*** Begin section ***

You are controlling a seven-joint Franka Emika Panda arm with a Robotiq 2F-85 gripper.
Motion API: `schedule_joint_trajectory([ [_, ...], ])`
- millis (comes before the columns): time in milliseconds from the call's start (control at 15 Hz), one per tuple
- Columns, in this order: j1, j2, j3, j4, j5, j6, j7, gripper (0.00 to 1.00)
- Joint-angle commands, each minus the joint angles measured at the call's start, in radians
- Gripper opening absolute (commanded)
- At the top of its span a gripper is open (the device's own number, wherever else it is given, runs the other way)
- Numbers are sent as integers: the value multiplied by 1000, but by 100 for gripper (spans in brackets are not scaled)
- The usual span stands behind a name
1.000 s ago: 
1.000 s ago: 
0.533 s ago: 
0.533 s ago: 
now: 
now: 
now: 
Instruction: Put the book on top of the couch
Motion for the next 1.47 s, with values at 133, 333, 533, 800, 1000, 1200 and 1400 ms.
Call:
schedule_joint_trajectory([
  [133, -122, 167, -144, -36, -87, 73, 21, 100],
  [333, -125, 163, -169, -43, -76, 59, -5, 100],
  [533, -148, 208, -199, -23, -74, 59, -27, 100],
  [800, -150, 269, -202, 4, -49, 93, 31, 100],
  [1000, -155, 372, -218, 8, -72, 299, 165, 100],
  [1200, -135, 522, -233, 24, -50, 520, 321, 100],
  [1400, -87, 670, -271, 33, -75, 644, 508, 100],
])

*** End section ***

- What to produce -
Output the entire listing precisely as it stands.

- Result of this exercise -
You are controlling a seven-joint Franka Emika Panda arm with a Robotiq 2F-85 gripper.
Motion API: `schedule_joint_trajectory([ [_, ...], ])`
- millis (comes before the columns): time in milliseconds from the call's start (control at 15 Hz), one per tuple
- Columns, in this order: j1, j2, j3, j4, j5, j6, j7, gripper (0.00 to 1.00)
- Joint-angle commands, each minus the joint angles measured at the call's start, in radians
- Gripper opening absolute (commanded)
- At the top of its span a gripper is open (the device's own number, wherever else it is given, runs the other way)
- Numbers are sent as integers: the value multiplied by 1000, but by 100 for gripper (spans in brackets are not scaled)
- The usual span stands behind a name
1.000 s ago: 
1.000 s ago: 
0.533 s ago: 
0.533 s ago: 
now: 
now: 
now: 
Instruction: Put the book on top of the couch
Motion for the next 1.47 s, with values at 133, 333, 533, 800, 1000, 1200 and 1400 ms.
Call:
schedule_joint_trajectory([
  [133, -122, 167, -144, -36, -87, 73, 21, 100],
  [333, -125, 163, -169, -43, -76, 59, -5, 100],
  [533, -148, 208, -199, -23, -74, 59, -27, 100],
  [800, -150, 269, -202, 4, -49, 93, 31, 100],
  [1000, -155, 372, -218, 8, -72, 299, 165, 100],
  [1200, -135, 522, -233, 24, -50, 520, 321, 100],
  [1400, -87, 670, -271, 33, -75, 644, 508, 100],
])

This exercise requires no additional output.